Кинулись к дойлиду Василю ― и там отказ.

— Еще свалитесь, головы свернете себе,― отвечал дойлид на слезные их просьбы.― Уж бегайте-ка понизу. И хлопот с вами, ребятушки! Каждый день на вас жалобы идут.

Уговорили Степку. Как ни петушился Амелька, на строгий дойлидов наказ ссылаясь, провел Степка хлопцев наверх.

— Только чур, к шее близко не подступать! ― сказал он.

Хлопцы и такому радехоньки. Облюбовали себе место возле кокошников ― и видно, а ежели что, спрятаться есть где.

За работой Кузьмы старые мурали наблюдают ― не слукавил бы против условия. Барабан выкладывать ― не в стену камень ставить. Особая тонкость надобна.

Покрикивает Кузьма на помощников, торопит. Старые камнедельцы переглядываются, покачивают седыми бородами ― напрасно-де малый суету затеял, то мастеру не к лицу. В горячке и напортить недолго. Однако Кузьме ни полслова, ни намека. Пусть себя покажет, а спрос опосля.

Долго ходил Кузьма в подмастерьях ― года два горб натирал, плинфу на подмости таская, пока доверено было ему самому лопатку взять в руки, стену выкладывать в местах, где особой тонкости да украсности не надобно ― в погребах, в подклетах. А как почуял Кузьма в себе уменье, собрал торбу с харчем, одежонкой да и пропал из места Мстиславльского, как делали до него многие. А видели его затем у могилевских белокаменщикоз. Через год из Вильни родичам весть о себе передал со старцами-лирниками. А сказывают, что и в немецкие земли попал. Теперь, набравшись ума-разума, должен был Кузьма, возвратившись, испытание мастерское пройти ― «штуку» сработать, как принято было то и в иных цехах, не только у камнедельцев.
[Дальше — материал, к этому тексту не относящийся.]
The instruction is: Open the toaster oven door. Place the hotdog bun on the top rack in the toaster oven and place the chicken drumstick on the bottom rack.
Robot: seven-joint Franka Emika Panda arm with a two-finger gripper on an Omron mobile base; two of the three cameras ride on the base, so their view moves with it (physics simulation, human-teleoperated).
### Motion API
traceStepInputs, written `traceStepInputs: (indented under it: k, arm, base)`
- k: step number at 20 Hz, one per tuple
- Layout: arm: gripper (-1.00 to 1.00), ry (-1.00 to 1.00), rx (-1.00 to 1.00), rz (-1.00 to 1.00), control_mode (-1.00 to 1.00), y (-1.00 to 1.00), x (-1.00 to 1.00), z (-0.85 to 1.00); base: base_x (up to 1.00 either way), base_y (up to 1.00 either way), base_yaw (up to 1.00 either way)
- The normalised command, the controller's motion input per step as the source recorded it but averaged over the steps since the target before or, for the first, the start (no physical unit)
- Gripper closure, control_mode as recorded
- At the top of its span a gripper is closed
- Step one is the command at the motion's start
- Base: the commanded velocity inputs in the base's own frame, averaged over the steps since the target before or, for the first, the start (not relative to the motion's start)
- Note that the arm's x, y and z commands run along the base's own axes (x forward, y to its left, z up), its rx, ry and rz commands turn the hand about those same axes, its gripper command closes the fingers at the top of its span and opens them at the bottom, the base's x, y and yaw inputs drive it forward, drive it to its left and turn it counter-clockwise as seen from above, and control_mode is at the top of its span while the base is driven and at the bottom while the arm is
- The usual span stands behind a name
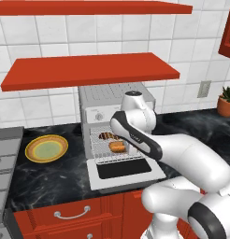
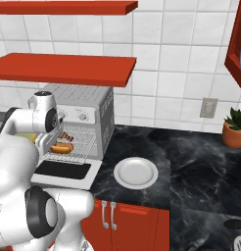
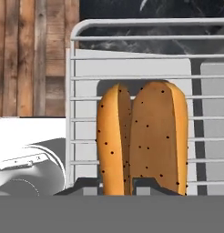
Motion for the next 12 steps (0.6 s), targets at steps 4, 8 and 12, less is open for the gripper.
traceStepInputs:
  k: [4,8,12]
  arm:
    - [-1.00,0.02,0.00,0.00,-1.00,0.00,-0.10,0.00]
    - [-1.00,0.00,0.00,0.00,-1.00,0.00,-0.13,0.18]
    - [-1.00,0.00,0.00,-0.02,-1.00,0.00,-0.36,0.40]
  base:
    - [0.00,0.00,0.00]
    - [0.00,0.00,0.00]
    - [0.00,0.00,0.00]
Засмотревшись на Кузьму, Филька поскользнулся на кровле, пребольно стукнувшись коленками. В другой раз, может, и охнул бы, а тут смолчал, только поморщился да губу закусил. Прямо перед кокошником, за которым расположились Петрок с Филькою, остановился Амелька, тоже глядел на нового мастера. Когда Амелька обернулся на грохот, Петрок обмер ― все, вытурит их артельщик, благо Степки поблизу нет. Однако странен был взгляд Амельки ― и смотрел он на хлопцев прямо, а Петрок голову отдал бы на отсечение, что не видел их, будто сквозь смотрел. Было в том взгляде такое, от чего невольно вздрогнул Петрок, плотнее прижался к кокошнику. Взгляд этот был, как у голодного волка ― злобен и затуманен. А когда Амелька отвернулся, Петрок увидел его заложенные за спину руки: пальцы будто измазанные мукой, длинные, бескровные, что-то беспрестанно тискали.